## SUPPLIED INFORMATION
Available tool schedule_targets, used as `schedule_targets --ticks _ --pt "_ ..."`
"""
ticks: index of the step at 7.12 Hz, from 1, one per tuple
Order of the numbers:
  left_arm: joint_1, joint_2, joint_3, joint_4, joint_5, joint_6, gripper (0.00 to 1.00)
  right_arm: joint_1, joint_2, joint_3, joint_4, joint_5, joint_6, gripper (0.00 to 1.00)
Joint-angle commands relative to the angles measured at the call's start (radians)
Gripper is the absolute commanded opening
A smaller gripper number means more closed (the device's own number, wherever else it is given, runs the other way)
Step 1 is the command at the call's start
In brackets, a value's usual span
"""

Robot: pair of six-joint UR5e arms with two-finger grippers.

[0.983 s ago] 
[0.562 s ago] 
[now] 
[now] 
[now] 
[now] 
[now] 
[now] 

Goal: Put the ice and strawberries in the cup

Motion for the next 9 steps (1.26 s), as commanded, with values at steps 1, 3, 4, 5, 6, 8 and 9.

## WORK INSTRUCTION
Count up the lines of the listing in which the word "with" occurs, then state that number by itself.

## REPLY
2